> _Task description_
The answer must consist of every line in the data that contains "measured".
*** Opening Supplied material ***
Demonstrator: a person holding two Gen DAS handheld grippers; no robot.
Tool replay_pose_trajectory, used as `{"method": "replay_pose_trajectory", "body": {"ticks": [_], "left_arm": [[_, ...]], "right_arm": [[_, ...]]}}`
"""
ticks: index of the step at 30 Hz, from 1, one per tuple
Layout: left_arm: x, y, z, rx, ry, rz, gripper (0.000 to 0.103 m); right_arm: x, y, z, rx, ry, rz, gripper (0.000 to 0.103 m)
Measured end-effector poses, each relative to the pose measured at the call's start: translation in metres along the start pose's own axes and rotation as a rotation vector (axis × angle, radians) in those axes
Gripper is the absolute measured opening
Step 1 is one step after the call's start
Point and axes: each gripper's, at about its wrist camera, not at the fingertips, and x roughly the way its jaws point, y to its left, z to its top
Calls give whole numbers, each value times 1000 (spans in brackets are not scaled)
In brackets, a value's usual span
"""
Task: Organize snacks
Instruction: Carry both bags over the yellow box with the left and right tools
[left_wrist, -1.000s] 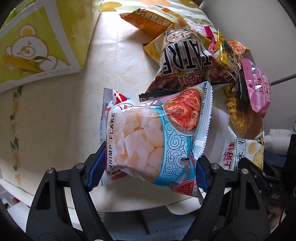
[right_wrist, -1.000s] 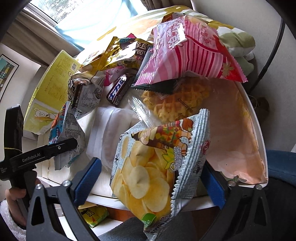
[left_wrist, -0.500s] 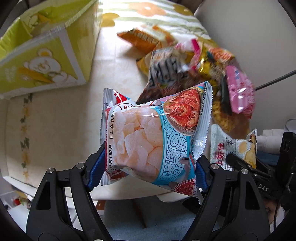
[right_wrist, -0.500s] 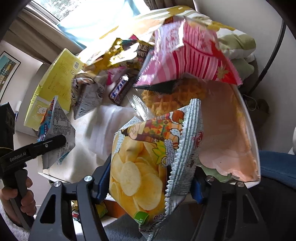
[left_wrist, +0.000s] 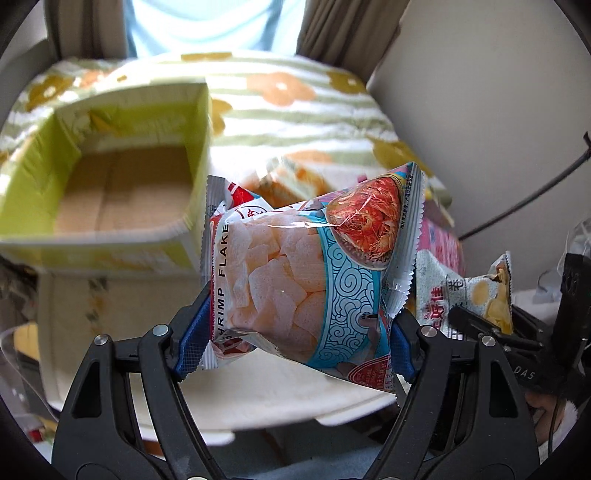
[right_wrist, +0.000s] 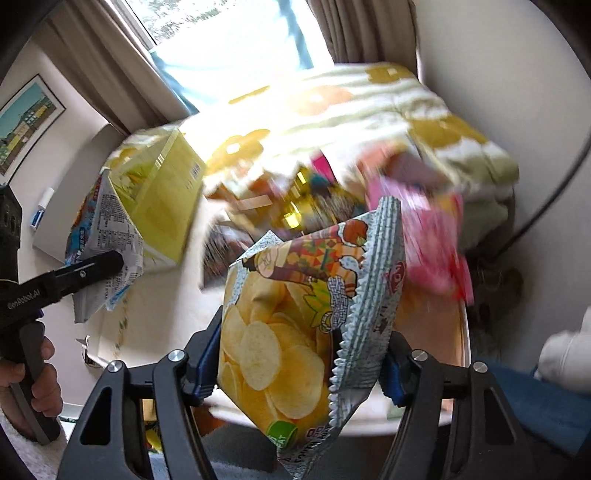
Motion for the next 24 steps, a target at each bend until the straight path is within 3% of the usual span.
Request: {"method": "replay_pose_trajectory", "body": {"ticks": [3,12,18,24], "left_arm": [[-20,20,26,8,-57,10,77],[-58,116,101,-13,-167,95,77],[-37,188,132,-15,-136,188,77],[9,230,140,24,-48,290,77]], "right_arm": [[-2,17,18,-24,-35,-2,65],[21,128,103,-160,-136,71,65],[62,191,139,-204,-149,110,65],[108,219,152,-181,-108,124,65]]}}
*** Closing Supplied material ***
> _Answer space_
Measured end-effector poses, each relative to the pose measured at the call's start: translation in metres along the start pose's own axes and rotation as a rotation vector (axis × angle, radians) in those axes
Gripper is the absolute measured opening

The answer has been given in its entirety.